Draw out every line with the word "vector" from the listing below.

# # # # # # #

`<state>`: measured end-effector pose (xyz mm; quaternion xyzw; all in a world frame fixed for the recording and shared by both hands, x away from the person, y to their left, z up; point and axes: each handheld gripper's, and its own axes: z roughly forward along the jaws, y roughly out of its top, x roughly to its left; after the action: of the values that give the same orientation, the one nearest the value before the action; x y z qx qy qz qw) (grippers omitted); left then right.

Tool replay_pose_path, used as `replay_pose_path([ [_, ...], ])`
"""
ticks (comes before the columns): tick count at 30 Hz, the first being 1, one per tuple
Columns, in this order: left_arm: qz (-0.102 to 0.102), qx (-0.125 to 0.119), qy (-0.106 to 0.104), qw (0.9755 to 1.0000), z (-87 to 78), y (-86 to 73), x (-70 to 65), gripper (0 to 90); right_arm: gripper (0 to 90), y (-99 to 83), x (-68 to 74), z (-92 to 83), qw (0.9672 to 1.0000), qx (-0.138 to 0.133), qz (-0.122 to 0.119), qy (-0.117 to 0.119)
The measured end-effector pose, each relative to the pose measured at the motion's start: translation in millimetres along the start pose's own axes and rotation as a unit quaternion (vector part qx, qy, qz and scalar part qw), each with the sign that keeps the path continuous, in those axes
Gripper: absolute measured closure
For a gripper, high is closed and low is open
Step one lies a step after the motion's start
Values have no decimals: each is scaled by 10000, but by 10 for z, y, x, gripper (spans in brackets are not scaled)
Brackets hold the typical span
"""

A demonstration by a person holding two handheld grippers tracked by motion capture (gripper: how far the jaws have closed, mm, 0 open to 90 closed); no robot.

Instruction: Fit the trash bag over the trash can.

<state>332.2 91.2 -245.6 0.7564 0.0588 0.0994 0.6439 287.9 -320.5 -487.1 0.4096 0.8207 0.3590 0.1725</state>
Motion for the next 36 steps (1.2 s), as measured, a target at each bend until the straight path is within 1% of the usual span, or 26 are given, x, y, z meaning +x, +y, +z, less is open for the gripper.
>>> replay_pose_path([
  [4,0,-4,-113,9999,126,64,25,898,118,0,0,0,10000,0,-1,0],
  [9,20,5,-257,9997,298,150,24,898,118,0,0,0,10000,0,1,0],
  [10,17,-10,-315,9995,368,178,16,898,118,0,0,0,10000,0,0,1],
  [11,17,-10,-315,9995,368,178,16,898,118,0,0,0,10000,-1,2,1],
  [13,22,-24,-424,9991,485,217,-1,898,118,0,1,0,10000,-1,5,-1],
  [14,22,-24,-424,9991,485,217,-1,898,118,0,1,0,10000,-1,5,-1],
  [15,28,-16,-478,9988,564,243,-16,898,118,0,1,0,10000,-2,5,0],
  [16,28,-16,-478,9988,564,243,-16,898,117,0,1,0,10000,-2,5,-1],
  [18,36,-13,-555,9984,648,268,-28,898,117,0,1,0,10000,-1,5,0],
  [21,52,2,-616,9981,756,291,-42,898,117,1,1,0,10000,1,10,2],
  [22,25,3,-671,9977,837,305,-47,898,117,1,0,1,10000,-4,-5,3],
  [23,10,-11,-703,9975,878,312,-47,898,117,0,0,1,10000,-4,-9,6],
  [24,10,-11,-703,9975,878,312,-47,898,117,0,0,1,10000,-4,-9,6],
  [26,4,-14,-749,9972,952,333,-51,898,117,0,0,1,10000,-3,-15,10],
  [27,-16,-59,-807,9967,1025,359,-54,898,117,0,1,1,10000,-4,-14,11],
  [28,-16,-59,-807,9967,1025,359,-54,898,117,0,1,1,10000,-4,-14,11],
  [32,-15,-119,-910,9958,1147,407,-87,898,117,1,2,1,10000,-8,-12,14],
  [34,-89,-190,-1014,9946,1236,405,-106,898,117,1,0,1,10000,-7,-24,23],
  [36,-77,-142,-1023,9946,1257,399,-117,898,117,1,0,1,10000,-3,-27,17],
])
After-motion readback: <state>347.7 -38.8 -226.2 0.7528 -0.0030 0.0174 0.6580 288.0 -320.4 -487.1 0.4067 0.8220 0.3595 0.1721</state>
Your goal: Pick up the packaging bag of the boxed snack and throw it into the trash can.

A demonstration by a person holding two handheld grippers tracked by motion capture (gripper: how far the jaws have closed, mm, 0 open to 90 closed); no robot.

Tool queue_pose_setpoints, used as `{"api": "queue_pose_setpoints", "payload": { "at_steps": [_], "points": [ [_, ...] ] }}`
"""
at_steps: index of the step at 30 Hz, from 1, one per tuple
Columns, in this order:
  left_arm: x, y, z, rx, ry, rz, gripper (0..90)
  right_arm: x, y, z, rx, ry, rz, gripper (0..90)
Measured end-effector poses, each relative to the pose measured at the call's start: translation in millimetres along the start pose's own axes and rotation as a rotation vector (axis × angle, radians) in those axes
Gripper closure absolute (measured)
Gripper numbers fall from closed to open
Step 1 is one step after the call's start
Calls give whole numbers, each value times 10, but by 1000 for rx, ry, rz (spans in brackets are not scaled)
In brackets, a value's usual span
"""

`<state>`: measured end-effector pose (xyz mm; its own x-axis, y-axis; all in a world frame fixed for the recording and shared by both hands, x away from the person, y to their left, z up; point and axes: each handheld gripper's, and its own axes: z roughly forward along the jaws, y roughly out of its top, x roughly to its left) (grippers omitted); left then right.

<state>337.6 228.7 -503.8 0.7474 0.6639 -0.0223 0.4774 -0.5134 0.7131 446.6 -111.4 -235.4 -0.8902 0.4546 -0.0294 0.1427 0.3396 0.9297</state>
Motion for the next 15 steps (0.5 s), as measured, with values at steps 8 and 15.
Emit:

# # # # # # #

## [Response to the task]
The measured end-effector pose, each relative to the pose measured at the motion's start: translation in millimetres along the start pose's own axes and rotation as a unit quaternion (vector part qx, qy, qz and scalar part qw), each with the sign that keeps the path continuous, in those axes
Measured end-effector poses, each relative to the pose measured at the call's start: translation in millimetres along the start pose's own axes and rotation as a rotation vector (axis × angle, radians) in those axes

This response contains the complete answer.